— Action item —
For the listing below, print exactly the lines from the line with "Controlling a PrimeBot" to the line with "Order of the", both included, and nothing beyond them.

• • • • •

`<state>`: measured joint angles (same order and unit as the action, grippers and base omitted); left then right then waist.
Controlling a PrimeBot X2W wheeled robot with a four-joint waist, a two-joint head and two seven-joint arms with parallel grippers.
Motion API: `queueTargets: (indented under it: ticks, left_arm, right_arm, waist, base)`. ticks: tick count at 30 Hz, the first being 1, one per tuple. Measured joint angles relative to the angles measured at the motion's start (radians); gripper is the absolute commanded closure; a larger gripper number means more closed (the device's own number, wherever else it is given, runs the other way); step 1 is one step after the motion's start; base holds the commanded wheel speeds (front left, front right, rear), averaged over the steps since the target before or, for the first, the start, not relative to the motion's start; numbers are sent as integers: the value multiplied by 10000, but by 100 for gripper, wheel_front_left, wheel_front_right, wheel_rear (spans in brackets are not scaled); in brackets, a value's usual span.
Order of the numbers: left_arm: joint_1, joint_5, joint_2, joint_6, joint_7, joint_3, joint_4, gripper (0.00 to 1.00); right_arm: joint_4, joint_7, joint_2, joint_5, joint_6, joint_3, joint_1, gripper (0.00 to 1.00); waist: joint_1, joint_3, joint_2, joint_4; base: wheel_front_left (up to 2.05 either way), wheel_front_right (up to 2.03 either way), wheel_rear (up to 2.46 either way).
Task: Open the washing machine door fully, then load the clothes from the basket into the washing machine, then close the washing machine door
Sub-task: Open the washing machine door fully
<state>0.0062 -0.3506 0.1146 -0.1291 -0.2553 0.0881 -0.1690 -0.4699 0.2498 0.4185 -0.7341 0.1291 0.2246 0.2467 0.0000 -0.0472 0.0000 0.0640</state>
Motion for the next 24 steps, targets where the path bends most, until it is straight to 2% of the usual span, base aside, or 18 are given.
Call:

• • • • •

— Task output —
Controlling a PrimeBot X2W wheeled robot with a four-joint waist, a two-joint head and two seven-joint arms with parallel grippers.
Motion API: `queueTargets: (indented under it: ticks, left_arm, right_arm, waist, base)`. ticks: tick count at 30 Hz, the first being 1, one per tuple. Measured joint angles relative to the angles measured at the motion's start (radians); gripper is the absolute commanded closure; a larger gripper number means more closed (the device's own number, wherever else it is given, runs the other way); step 1 is one step after the motion's start; base holds the commanded wheel speeds (front left, front right, rear), averaged over the steps since the target before or, for the first, the start, not relative to the motion's start; numbers are sent as integers: the value multiplied by 10000, but by 100 for gripper, wheel_front_left, wheel_front_right, wheel_rear (spans in brackets are not scaled); in brackets, a value's usual span.
Order of the numbers: left_arm: joint_1, joint_5, joint_2, joint_6, joint_7, joint_3, joint_4, gripper (0.00 to 1.00); right_arm: joint_4, joint_7, joint_2, joint_5, joint_6, joint_3, joint_1, gripper (0.00 to 1.00); waist: joint_1, joint_3, joint_2, joint_4; base: wheel_front_left (up to 2.05 either way), wheel_front_right (up to 2.03 either way), wheel_rear (up to 2.46 either way).

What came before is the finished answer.